New York Attorney General Eric T. Schneiderman has launched a new advertising campaign to help protect struggling homeowners from the wide range of foreclosure rescue scams circulating throughout the state.

In addition, Schneiderman's office has launched AGScamHelp.com, a Web-based application that helps educate consumers on how to avoid and report these scams.
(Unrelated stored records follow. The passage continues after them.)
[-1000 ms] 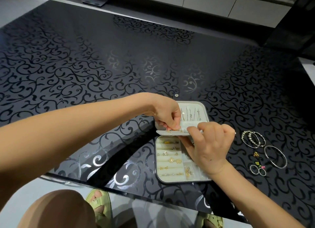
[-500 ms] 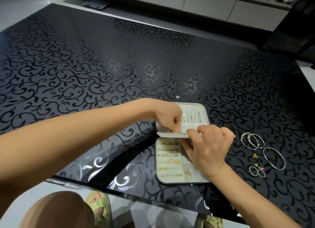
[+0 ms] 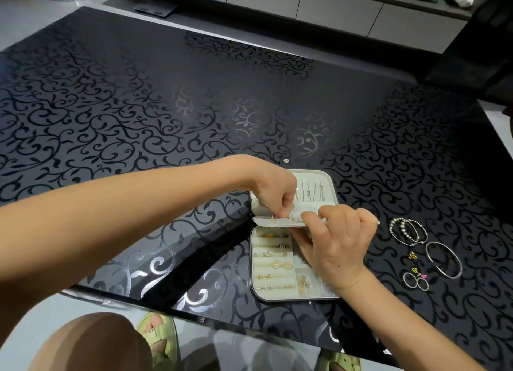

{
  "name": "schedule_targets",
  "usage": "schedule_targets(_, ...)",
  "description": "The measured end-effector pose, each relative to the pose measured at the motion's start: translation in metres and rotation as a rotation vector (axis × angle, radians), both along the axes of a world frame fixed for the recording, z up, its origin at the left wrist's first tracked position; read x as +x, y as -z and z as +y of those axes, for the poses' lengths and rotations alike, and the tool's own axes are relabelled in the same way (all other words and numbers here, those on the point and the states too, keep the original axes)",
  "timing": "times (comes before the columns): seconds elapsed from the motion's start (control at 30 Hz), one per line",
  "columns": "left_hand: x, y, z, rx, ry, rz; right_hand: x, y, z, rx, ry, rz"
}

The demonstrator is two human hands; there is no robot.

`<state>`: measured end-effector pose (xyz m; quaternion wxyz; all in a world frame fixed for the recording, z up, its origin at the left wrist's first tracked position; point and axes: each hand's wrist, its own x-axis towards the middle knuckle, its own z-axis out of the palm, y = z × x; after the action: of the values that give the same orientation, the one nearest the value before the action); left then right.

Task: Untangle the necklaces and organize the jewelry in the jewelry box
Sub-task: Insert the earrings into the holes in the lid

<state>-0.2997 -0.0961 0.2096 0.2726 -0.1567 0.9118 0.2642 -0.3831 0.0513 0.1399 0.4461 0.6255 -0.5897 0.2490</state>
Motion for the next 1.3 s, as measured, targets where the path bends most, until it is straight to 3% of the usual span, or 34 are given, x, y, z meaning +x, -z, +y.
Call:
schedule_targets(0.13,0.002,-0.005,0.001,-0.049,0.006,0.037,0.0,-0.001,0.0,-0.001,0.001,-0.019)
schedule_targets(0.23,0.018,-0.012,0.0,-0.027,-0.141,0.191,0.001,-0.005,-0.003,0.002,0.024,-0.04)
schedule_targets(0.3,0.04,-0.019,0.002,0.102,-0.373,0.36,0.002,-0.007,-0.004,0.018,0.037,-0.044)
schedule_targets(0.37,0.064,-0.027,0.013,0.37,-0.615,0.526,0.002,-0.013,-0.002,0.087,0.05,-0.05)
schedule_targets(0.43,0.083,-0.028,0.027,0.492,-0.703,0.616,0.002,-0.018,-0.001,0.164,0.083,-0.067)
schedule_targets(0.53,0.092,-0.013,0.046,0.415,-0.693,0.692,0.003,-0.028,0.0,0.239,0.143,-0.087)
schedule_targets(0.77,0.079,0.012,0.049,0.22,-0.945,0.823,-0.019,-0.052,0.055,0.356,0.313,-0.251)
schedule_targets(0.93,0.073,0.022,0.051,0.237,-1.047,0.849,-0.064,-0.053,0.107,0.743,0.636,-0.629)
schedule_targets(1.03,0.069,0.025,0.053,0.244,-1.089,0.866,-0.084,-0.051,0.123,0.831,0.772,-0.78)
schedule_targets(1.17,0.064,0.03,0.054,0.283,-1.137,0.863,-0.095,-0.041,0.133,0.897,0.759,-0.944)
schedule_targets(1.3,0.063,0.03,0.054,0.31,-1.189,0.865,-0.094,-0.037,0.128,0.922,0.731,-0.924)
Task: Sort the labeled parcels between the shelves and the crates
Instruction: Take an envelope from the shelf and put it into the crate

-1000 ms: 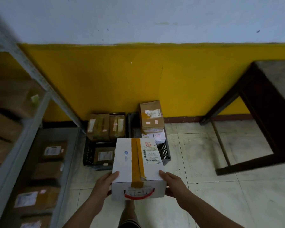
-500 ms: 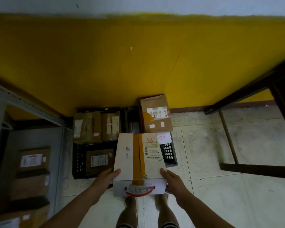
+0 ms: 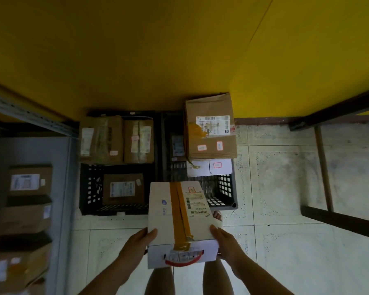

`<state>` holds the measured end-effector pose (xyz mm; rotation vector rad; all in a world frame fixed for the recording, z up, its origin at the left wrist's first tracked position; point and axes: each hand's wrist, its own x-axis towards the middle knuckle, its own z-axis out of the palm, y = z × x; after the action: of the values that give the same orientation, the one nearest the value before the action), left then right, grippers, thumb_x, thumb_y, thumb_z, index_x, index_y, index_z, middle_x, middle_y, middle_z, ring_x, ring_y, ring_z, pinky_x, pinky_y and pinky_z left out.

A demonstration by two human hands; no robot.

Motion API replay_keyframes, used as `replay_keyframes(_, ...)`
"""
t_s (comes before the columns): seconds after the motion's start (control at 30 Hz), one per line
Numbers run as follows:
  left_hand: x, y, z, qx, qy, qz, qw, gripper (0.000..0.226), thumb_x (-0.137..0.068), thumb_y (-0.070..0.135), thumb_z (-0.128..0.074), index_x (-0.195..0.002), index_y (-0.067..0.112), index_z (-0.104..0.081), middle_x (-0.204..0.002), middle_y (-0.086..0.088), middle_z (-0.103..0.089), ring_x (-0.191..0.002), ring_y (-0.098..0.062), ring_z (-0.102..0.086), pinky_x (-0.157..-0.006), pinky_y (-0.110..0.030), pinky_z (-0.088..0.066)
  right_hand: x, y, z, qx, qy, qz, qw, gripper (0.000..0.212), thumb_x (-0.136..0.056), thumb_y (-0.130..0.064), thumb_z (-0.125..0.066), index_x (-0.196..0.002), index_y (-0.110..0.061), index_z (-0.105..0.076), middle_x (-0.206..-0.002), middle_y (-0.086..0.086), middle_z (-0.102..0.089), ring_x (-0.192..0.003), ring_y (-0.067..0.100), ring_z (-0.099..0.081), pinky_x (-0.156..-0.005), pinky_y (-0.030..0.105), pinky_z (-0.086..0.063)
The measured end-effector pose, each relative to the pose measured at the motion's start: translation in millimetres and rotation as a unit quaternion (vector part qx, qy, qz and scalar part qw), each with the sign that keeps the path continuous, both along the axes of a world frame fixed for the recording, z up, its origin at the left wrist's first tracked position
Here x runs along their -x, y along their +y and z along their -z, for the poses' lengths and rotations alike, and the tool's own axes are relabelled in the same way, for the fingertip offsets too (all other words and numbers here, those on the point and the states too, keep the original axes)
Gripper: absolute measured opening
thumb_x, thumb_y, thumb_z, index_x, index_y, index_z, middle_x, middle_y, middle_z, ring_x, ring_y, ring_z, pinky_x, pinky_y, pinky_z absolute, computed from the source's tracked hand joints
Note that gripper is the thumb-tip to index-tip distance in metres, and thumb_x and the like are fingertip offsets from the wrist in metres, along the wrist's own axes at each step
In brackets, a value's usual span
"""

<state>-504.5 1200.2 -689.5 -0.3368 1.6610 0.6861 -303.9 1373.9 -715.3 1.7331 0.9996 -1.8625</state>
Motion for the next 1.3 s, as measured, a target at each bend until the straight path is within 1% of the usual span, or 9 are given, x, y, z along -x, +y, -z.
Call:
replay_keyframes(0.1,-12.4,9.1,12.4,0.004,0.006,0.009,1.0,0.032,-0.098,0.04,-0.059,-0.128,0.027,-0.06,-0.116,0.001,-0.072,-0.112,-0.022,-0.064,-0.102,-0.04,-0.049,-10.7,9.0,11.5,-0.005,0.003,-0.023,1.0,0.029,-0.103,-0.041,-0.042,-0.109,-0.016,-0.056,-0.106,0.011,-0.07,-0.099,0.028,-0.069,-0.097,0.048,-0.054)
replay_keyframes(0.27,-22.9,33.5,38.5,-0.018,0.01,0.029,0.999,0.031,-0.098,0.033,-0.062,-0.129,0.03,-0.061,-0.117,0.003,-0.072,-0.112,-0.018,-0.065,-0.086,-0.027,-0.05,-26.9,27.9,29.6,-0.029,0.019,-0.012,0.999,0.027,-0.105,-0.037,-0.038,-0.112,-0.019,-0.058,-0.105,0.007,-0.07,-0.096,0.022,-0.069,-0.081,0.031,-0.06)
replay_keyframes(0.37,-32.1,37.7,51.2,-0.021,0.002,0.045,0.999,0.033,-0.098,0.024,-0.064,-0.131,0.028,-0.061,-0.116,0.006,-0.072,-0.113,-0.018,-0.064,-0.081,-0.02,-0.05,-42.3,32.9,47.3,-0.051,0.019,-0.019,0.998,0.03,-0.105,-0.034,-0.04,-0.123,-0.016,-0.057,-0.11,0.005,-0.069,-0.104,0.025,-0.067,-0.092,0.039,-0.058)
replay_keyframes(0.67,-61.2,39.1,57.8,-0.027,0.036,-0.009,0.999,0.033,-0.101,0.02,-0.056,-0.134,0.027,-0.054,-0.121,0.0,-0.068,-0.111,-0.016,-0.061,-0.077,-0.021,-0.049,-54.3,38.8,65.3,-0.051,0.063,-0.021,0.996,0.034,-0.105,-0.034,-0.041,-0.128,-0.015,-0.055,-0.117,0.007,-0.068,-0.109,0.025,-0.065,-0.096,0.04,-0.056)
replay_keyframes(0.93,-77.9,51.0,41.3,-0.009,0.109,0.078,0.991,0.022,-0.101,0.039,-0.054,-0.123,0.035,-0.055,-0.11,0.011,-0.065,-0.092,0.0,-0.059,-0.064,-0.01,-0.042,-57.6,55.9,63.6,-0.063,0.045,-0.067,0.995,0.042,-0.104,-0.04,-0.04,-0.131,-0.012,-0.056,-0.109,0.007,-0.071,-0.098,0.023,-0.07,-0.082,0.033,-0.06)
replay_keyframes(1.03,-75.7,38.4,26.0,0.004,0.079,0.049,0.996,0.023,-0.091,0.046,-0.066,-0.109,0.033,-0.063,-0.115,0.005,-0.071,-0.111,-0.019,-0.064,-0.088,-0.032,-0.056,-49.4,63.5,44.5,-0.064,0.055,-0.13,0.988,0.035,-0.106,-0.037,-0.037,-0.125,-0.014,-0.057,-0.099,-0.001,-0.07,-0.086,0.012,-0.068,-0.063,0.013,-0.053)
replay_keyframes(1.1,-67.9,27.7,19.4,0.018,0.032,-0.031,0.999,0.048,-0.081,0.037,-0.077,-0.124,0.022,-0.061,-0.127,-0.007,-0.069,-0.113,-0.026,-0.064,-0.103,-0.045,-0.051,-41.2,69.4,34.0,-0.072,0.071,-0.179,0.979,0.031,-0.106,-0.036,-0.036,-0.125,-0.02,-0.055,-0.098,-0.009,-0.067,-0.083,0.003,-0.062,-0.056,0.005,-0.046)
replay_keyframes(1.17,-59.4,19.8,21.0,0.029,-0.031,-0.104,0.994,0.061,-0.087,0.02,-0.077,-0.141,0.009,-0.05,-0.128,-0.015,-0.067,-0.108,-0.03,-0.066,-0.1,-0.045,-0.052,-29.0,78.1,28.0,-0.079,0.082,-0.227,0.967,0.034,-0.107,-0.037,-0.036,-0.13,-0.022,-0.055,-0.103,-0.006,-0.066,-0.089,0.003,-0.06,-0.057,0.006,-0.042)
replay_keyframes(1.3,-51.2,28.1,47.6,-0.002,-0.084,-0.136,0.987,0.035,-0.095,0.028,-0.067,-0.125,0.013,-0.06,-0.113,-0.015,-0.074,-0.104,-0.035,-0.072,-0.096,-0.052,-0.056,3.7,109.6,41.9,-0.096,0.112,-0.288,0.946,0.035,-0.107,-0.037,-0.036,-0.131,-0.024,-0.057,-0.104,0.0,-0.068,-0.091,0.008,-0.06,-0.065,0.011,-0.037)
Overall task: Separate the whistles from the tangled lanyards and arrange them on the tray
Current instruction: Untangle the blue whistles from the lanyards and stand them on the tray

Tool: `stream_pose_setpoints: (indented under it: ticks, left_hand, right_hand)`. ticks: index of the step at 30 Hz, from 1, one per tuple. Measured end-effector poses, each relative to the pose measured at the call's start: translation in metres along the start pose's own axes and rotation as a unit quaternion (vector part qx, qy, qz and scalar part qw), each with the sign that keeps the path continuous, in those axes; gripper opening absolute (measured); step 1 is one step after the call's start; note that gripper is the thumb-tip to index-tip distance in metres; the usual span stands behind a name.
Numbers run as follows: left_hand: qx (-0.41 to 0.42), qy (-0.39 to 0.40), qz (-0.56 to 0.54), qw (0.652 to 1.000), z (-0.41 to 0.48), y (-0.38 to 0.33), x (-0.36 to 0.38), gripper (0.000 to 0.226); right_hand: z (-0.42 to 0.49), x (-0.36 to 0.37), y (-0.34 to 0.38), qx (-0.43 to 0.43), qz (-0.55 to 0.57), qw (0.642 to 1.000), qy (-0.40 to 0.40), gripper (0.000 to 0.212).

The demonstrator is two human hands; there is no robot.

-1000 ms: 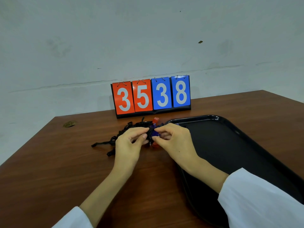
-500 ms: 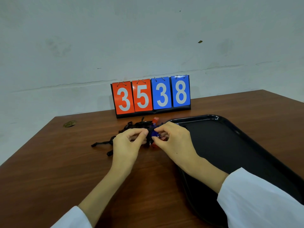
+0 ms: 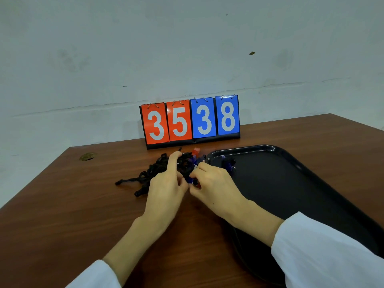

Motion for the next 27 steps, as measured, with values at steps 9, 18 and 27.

‘The most powerful tools to stop mortgage rescue scams are educated, vigilant homeowners,’ Schneiderman says in a statement. ‘These scams are particularly pernicious because they take victims of the housing crash and make them victims again. My office will do all we can to ensure homeowners have the tools they need to protect themselves, and we will continue to vigorously pursue scammers who target vulnerable homeowners.’

The advertising campaign is being funded through the $25 billion national mortgage settlement and is being sponsored by the Homeowner Protection Program, according to a press release from Schneiderman's office. The advertisements will appear on Nassau County buses, in community papers throughout the outer boroughs of New York City and on social media.

The ads, which will be geographically targeted to those ZIP codes that have seen the most instances of these scams, will direct homeowners to AGScamHelp.com and the Homeowner Protection Program hotline at (855) 466-3456.

Nationwide, mortgage rescue scammers have conned $100 million from more than 42,000 homeowners, according to a December 2014 report by the Center for NYC Neighborhoods and the Lawyers Committee for Civil Rights Under Law.

New York has been hit particularly hard by the foreclosure rescue scam epidemic. New York homeowners have submitted over 2,700 foreclosure rescue scam complaints to the Lawyer Committee for Civil Rights, documenting at least $8.25 million in losses, according to the release.

On average, each New York victim of a foreclosure rescue scam reported a loss of $4,183 – about $900 more than the national average.